**WHAT IS REQUIRED**
Look below and pull out each line with the word "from".

┌──

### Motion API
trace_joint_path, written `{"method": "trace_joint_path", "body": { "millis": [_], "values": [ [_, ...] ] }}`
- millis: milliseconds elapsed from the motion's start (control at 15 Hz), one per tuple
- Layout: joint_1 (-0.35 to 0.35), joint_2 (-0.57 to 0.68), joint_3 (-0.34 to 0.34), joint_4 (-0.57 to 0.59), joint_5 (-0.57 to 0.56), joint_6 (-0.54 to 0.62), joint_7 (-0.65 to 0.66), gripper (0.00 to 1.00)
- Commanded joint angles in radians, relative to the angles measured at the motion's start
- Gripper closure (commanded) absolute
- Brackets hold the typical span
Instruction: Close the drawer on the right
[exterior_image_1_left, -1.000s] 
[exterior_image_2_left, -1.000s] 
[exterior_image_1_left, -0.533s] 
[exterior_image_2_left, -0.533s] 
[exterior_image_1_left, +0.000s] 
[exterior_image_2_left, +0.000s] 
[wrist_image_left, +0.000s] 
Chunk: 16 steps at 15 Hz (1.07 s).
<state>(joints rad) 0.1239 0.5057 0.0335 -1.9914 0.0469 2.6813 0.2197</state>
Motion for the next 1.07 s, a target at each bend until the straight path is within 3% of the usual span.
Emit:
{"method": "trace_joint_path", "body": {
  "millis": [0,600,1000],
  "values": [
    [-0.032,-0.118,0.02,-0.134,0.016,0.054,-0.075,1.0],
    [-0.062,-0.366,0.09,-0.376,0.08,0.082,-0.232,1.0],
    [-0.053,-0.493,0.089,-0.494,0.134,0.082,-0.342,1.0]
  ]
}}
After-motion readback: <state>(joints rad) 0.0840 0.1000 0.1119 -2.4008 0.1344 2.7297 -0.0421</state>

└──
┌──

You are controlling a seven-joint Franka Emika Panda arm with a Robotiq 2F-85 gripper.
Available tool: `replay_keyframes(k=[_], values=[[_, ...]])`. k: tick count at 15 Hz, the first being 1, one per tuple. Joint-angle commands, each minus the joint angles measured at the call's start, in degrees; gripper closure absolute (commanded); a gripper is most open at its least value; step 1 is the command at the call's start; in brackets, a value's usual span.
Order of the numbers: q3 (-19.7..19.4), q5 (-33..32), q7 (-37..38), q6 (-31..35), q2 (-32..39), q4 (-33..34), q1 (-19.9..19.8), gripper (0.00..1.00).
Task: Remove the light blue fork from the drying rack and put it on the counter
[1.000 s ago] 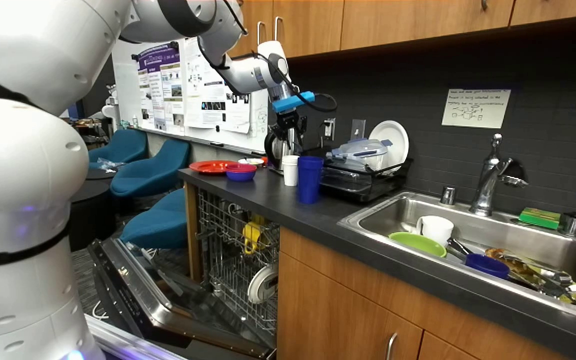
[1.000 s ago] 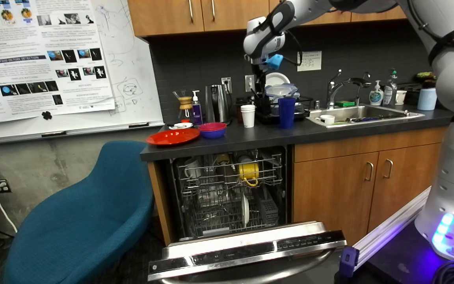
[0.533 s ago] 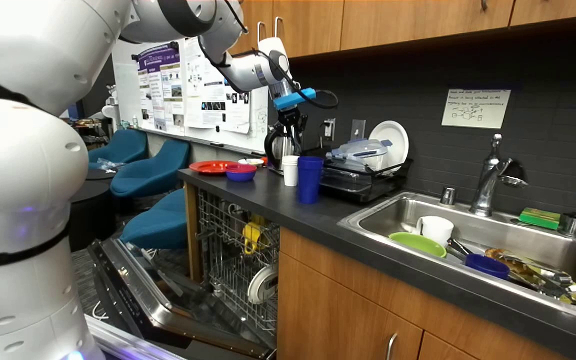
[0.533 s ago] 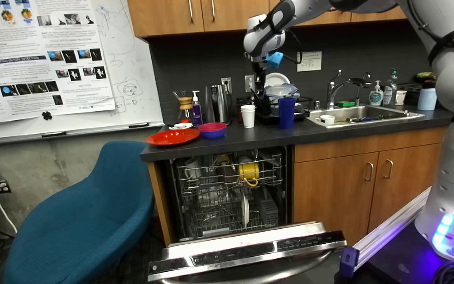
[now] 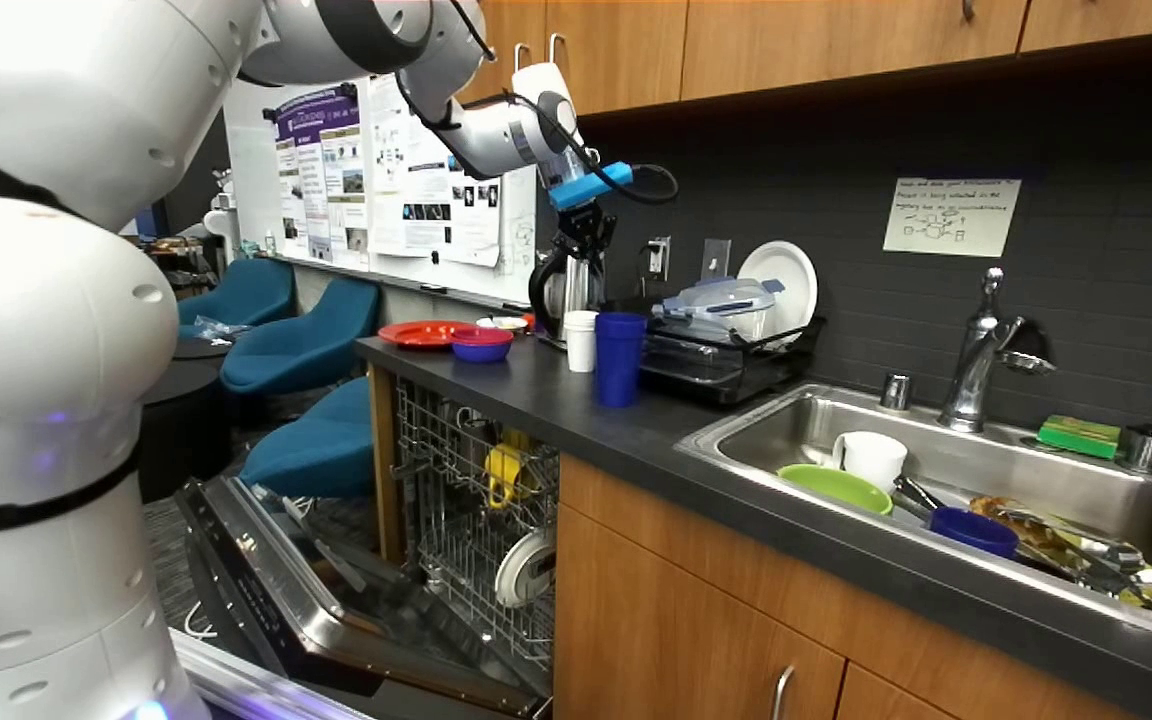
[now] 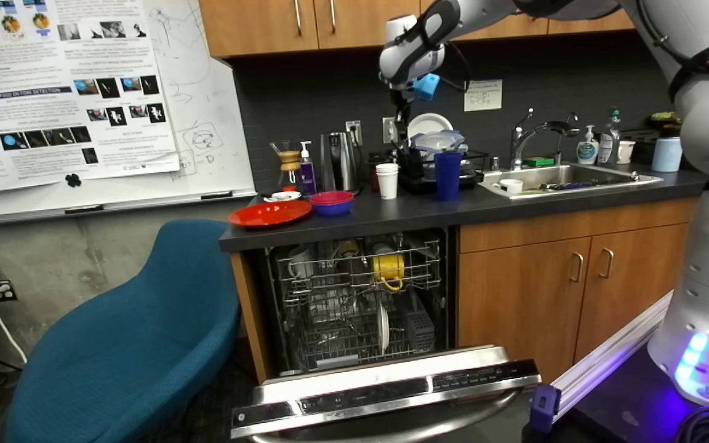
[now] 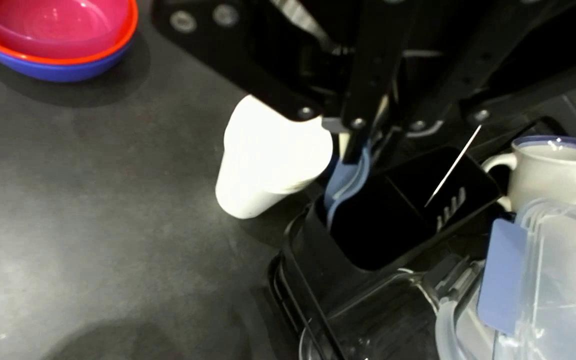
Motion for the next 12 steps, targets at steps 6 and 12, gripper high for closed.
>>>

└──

**REPLY**
- millis: milliseconds elapsed from the motion's start (control at 15 Hz), one per tuple
Task: Remove the light blue fork from the drying rack and put it on the counter

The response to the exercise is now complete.